Or à cause que monsieur Gaulard craind naturellement d’aller seul, de peur des esprits, nous l’accompaignerons de ces honnestes personnes de son pays, dont les aucuns sont de Justice : Comme le Sieur de Chinfransa, autresfois un des plus honnorables et spirituels Juges de son temps : duquel on dit, qu’estant receu fraichement en un Office de Judicature, voyant un certain, qui luy demandoit defaut contre sa partie absente : « Allez, allez, dit-il, vous me voulez surprendre, vous estes un mauvais homme. Voyez vous pas bien que vostre partie n’y est pas ? attendez qu’il y soit, et puis vous aurez defaut ». Une autre fois, il octroya defaut sauf quinzaine, contre un qu’on avoit allegué estre mort. [21]

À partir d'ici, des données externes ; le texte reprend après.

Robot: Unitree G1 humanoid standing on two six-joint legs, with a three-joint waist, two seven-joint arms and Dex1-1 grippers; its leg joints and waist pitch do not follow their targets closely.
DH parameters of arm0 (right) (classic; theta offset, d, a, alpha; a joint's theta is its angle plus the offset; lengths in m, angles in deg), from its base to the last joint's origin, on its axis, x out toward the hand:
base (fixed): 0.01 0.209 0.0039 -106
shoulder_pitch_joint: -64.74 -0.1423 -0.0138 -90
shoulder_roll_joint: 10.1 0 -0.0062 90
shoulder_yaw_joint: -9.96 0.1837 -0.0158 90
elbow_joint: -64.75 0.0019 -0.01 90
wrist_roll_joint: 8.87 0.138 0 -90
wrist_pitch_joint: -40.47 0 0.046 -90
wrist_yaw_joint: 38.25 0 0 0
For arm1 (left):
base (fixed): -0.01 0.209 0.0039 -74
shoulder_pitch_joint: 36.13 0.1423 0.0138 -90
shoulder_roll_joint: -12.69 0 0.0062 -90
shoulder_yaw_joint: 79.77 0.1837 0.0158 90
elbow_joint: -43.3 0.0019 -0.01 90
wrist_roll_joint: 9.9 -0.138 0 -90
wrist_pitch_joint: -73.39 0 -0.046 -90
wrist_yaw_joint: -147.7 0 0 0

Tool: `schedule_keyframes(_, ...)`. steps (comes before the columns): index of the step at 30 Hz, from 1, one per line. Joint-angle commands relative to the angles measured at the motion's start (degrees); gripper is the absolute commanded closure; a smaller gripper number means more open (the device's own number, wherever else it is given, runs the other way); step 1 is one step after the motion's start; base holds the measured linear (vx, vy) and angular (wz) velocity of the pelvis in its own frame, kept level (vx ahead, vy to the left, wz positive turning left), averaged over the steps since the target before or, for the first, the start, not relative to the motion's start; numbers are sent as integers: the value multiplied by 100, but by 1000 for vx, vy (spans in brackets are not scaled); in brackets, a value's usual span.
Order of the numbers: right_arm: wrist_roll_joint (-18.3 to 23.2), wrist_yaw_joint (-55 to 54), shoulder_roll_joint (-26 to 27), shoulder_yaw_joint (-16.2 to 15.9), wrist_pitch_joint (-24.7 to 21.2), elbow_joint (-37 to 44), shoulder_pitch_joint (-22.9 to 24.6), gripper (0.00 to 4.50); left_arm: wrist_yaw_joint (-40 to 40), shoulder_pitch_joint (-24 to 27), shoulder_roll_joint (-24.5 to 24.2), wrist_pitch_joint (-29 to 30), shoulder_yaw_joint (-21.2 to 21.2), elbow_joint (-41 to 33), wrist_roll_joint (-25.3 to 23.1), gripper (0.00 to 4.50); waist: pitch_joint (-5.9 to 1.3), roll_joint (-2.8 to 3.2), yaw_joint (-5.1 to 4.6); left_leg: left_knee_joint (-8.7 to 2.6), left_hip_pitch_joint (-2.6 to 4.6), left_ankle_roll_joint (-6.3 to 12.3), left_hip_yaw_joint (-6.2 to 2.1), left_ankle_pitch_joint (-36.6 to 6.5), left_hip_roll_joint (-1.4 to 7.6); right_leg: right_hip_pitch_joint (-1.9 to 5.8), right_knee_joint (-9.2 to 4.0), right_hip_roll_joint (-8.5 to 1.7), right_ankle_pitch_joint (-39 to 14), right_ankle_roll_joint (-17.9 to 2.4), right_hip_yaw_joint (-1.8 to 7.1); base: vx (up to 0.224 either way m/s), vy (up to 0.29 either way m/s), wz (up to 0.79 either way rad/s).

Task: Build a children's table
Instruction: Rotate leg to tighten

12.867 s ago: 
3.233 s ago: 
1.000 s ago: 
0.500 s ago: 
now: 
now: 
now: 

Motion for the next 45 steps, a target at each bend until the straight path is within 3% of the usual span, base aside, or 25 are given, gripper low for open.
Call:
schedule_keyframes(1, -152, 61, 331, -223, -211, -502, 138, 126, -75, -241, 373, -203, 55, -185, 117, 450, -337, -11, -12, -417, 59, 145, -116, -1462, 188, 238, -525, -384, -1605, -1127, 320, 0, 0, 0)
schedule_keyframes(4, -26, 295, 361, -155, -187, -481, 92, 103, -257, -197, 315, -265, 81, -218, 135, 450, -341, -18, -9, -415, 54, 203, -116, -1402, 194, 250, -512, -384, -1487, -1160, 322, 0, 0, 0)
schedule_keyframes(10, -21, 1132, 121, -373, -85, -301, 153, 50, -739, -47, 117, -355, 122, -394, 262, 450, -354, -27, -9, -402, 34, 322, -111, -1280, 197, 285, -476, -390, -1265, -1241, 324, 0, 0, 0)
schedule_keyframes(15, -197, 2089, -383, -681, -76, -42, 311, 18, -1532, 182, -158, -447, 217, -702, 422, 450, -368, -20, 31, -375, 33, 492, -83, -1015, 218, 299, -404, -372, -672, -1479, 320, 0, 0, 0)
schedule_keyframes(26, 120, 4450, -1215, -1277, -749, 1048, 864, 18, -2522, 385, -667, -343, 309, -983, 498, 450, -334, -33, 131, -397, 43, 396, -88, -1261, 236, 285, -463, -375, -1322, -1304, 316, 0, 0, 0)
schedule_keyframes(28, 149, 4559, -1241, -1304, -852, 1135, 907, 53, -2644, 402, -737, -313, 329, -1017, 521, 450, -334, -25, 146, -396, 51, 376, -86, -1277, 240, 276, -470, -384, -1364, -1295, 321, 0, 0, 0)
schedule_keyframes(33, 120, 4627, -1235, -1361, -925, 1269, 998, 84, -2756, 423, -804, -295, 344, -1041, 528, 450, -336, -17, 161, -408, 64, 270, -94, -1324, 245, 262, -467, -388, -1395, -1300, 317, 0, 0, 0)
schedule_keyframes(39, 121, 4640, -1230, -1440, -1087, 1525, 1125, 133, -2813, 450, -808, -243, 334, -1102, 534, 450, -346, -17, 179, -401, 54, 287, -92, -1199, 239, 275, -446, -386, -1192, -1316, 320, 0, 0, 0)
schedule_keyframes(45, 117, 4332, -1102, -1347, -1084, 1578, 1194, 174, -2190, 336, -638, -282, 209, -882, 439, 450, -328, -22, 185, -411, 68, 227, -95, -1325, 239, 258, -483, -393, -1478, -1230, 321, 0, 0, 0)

Le Juge vole provisoirement la vedette à Gaulard, mais n’en manifeste pas moins une tournure d’esprit très similaire : recourant à un lexique spécialisé qu’il ne maîtrise guère (« octroyer défaut », c’est-à-dire reconnaître par une ordonnance l’absence de la partie adverse), il ne fait que transposer, dans l’univers des procès, les bévues traditionnelles, d’ordre à la fois linguistique et logique, de son lointain cousin [22]. Le formalisme juridique mal compris et sans prise sur le réel consonne avec l’opiniâtreté et les raisonnements vains de Gaulard, dépourvu de tout bon sens. Ce dernier, qui ne cesse de confondre les catégories de la présence et de l’absence – ou de la vie et de la mort –, déplorait en ces termes la disparition du même Chinfransa, quelque vingt pages auparavant, au prix d’une distorsion chronologique qui n’est pas rare dans les recueils facétieux : « Vrayement c’est dommage, il est mon compere : je prie Dieu qu’il luy doint bonne vie et longue » [23]. Aux sentences absurdes du magistrat répondait une prière insensée à force d’être conventionnelle, hommage inattendu à la folie du juge.
Ce topos des jugements facétieux, bien exploité par Rabelais, semble donc particulièrement actif dans la deuxième moitié du XVIe siècle : l’on en trouve de nombreuses traces dans le premier livre des Bigarrures de Tabourot (notamment dans les chapitres sur les « Entends trois » et les « Notes »), ou dans le neuvième chapitre des Serées de Guillaume Bouchet, véritable petit recueil de facéties intitulé « Des Juges, des Advocats, des procès et plaideurs ». Ce motif ancien [24], largement mis à profit dans les farces, occupe donc une place importante dans le répertoire renaissant des contes et nouvelles, mais aussi dans les recueils bigarrés qui incluent nombre de propos facétieux, et connaîtra une fortune considérable dans les « trésors » et les collections facétieuses du premier XVIIe siècle, notamment dans les Contes aux heures perdues du sieur d’Ouville [25]. Cette rencontre entre les formes a priori opposées de la sentence et de la facétie ne s’explique pas seulement par leur commune brièveté.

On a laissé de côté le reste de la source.